Core Data vs SwiftData: What Changes

Core Data vs SwiftData Comparison

┌────────────────────────┬───────────────────┬───────────────────┐
│ Feature                │ Core Data         │ SwiftData         │
├────────────────────────┼───────────────────┼───────────────────┤
│ Model Definition       │ .xcdatamodeld     │ Swift classes     │
│ Schema                 │ Visual editor     │ @Model macro      │
│ Fetch Requests         │ NSFetchRequest    │ #Predicate macro  │
│ Context                │ NSManagedObject   │ ModelContext       │
│                        │ Context           │                   │
│ Concurrency            │ Manual (perform)  │ @ModelActor       │
│ Relationships          │ Visual + code     │ Swift properties  │
│ CloudKit               │ NSPersistentCloud │ Built-in          │
│                        │ KitContainer      │                   │
│ Undo Support           │ Manual            │ Automatic         │
│ Migration              │ Mapping models    │ VersionedSchema   │
│ SwiftUI Integration    │ @FetchRequest     │ @Query            │
└────────────────────────┴───────────────────┴───────────────────┘
SwiftData Core Data iOS persistence comparison
SwiftData simplifies iOS persistence with Swift-native model definitions and queries

Converting Core Data Models to SwiftData

The first migration step is converting your Core Data entity definitions to SwiftData model classes.
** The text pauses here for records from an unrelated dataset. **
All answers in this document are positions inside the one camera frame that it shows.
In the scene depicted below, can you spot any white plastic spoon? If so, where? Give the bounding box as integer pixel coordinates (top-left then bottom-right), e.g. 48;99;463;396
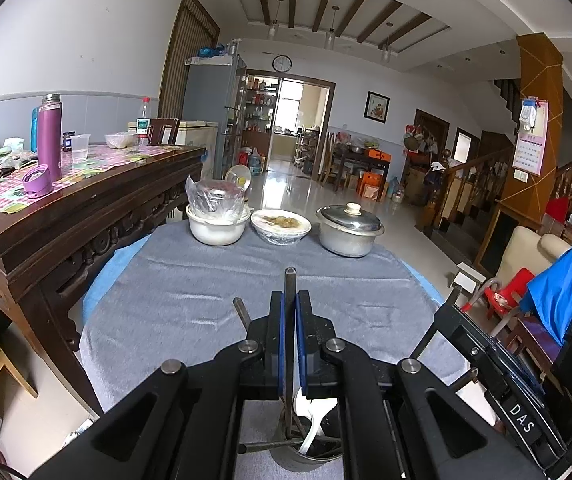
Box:
295;388;338;455

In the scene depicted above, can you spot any dark chopstick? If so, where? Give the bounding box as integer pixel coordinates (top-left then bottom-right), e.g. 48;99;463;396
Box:
237;435;343;453
233;297;251;330
285;266;297;416

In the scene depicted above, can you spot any black utensil holder cup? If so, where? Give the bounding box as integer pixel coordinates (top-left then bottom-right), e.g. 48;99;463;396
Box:
270;392;342;472

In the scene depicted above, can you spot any dark wooden stool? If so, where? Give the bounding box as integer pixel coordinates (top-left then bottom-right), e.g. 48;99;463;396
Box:
503;314;562;374

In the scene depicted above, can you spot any grey tablecloth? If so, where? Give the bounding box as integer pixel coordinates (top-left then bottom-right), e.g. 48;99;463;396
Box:
80;222;442;410

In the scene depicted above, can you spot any blue jacket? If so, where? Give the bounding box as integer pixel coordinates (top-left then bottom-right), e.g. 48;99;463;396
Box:
519;247;572;346

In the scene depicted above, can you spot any patterned bowl with food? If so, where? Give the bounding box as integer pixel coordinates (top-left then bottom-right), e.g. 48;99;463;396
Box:
250;209;312;246

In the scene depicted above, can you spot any red plastic child chair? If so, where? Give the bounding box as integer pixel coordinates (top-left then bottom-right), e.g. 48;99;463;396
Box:
461;268;534;320

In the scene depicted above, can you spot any aluminium pot with lid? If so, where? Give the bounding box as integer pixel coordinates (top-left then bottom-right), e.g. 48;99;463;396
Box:
315;203;385;258

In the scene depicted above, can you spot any white bowl with plastic bag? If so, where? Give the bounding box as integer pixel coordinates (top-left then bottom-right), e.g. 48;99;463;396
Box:
185;177;251;246

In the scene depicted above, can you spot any beige sofa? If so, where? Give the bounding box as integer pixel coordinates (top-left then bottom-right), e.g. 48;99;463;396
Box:
495;226;571;285

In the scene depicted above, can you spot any white small fan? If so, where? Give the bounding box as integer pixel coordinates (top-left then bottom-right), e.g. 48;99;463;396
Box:
224;165;252;192

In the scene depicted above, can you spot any dark dining table background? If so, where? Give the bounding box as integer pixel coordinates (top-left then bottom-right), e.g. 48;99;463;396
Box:
329;144;392;197

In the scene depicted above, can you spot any white chest freezer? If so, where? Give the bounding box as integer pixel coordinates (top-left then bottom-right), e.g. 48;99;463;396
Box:
175;120;219;179

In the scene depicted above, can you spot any clear water bottle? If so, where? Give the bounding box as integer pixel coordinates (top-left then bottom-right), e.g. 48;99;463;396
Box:
136;96;150;144

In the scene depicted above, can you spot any grey refrigerator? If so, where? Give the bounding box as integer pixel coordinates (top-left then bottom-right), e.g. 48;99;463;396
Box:
182;54;247;179

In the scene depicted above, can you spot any dark carved wooden sideboard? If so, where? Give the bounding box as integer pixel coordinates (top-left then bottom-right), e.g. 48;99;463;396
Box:
0;146;205;415

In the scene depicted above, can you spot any clear plastic cup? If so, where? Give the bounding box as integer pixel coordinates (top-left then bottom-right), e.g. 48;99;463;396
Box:
70;134;90;165

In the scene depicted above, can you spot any purple thermos lid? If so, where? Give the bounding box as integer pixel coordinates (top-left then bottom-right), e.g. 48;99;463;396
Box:
21;165;53;200

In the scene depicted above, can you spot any purple thermos bottle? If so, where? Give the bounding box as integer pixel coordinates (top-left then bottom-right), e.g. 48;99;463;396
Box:
36;93;62;181

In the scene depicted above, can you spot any teal thermos bottle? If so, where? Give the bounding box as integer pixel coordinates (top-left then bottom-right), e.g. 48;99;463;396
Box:
30;106;39;153

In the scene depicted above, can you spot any wall calendar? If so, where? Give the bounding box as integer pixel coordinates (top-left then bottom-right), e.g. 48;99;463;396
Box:
513;98;548;177

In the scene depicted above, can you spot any framed wall picture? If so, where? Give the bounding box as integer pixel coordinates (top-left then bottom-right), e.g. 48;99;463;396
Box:
364;91;390;124

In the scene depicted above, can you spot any round wall clock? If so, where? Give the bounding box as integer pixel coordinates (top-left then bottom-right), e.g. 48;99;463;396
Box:
272;54;292;74

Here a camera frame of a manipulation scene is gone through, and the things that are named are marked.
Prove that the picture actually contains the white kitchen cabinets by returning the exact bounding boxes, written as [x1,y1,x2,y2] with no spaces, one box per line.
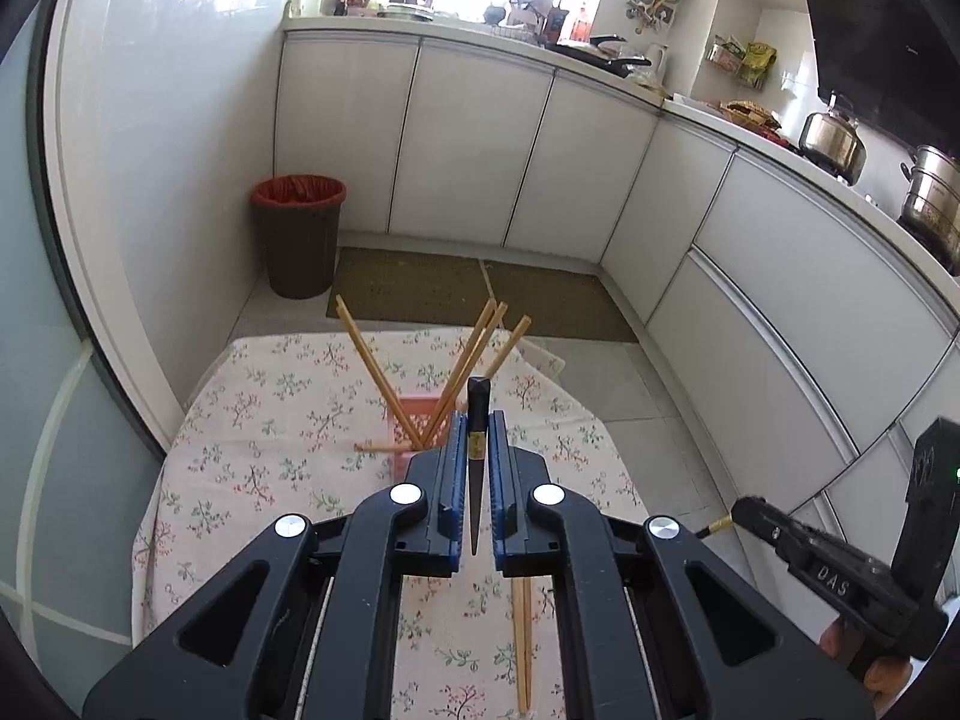
[274,18,958,554]

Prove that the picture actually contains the brown trash bin orange liner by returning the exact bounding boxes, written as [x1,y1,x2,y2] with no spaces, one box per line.
[251,174,347,299]

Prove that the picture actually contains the person's right hand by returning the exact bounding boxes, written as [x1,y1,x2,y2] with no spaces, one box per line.
[864,595,960,720]

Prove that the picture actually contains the brown floor mat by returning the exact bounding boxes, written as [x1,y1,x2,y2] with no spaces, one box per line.
[331,247,635,343]

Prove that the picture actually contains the wooden chopstick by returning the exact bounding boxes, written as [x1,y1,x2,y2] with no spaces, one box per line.
[483,316,532,380]
[511,577,534,717]
[421,299,498,449]
[438,299,508,419]
[335,294,423,449]

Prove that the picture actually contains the black range hood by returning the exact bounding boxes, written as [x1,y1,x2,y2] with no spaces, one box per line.
[807,0,958,156]

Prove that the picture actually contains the large steel stockpot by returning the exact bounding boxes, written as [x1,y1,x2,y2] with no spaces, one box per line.
[898,145,960,277]

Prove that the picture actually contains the floral tablecloth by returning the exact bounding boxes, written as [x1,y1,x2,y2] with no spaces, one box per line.
[132,333,646,718]

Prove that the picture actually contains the black chopstick gold band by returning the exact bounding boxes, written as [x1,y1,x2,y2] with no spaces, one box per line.
[695,515,734,539]
[467,377,490,554]

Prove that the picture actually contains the black frying pan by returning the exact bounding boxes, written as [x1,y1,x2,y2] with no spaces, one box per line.
[547,36,652,78]

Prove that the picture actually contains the steel cooking pot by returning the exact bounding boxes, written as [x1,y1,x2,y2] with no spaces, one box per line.
[799,91,867,185]

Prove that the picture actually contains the pink perforated utensil basket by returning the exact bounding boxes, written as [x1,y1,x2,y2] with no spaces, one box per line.
[387,392,455,452]

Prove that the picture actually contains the yellow green snack bag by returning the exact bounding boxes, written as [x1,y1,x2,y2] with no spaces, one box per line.
[737,41,778,89]
Moreover, SwiftData uses the @Model macro to generate all the persistence boilerplate:

// BEFORE: Core Data NSManagedObject subclass
// (plus .xcdatamodeld visual model file)
class CDTask: NSManagedObject {
    @NSManaged var id: UUID
    @NSManaged var title: String
    @NSManaged var notes: String?
    @NSManaged var isCompleted: Bool
    @NSManaged var dueDate: Date?
    @NSManaged var createdAt: Date
    @NSManaged var priority: Int16
    @NSManaged var category: CDCategory?
    @NSManaged var tags: NSSet?
}

// AFTER: SwiftData @Model class
// No .xcdatamodeld file needed!
@Model
final class Task {
    var id: UUID
    var title: String
    var notes: String?
    var isCompleted: Bool
    var dueDate: Date?
    var createdAt: Date
    var priority: Int

    // Relationships are just Swift properties
    var category: Category?

    @Relationship(deleteRule: .nullify, inverse: \Tag.tasks)
    var tags: [Tag]

    // Transient properties (not persisted)
    @Transient var isOverdue: Bool {
        guard let dueDate else { return false }
        return !isCompleted && dueDate < Date()
    }

    init(title: String, priority: Int = 0) {
        self.id = UUID()
        self.title = title
        self.isCompleted = false
        self.createdAt = Date()
        self.priority = priority
        self.tags = []
    }
}

@Model
final class Category {
    var name: String
    var colorHex: String

    @Relationship(deleteRule: .cascade, inverse: \Task.category)
    var tasks: [Task]

    init(name: String, colorHex: String) {
        self.name = name
        self.colorHex = colorHex
        self.tasks = []
    }
}

Query Migration: NSFetchRequest to #Predicate

SwiftData replaces NSFetchRequest with type-safe Swift predicates. Therefore, your queries are checked at compile time instead of failing at runtime:

// BEFORE: Core Data fetch request
let request = NSFetchRequest<CDTask>(entityName: "CDTask")
request.predicate = NSPredicate(
    format: "isCompleted == %@ AND priority >= %d AND category.name == %@",
    NSNumber(value: false), 2, "Work"
)
request.sortDescriptors = [
    NSSortDescriptor(key: "dueDate", ascending: true),
    NSSortDescriptor(key: "priority", ascending: false)
]
request.fetchLimit = 20
let results = try context.fetch(request)

// AFTER: SwiftData query with #Predicate
let isCompleted = false
let minPriority = 2
let categoryName = "Work"

let descriptor = FetchDescriptor<Task>(
    predicate: #Predicate {
        $0.isCompleted == isCompleted &&
        $0.priority >= minPriority &&
        $0.category?.name == categoryName
    },
    sortBy: [
        SortDescriptor(\Task.dueDate),
        SortDescriptor(\Task.priority, order: .reverse)
    ]
)
descriptor.fetchLimit = 20
let results = try modelContext.fetch(descriptor)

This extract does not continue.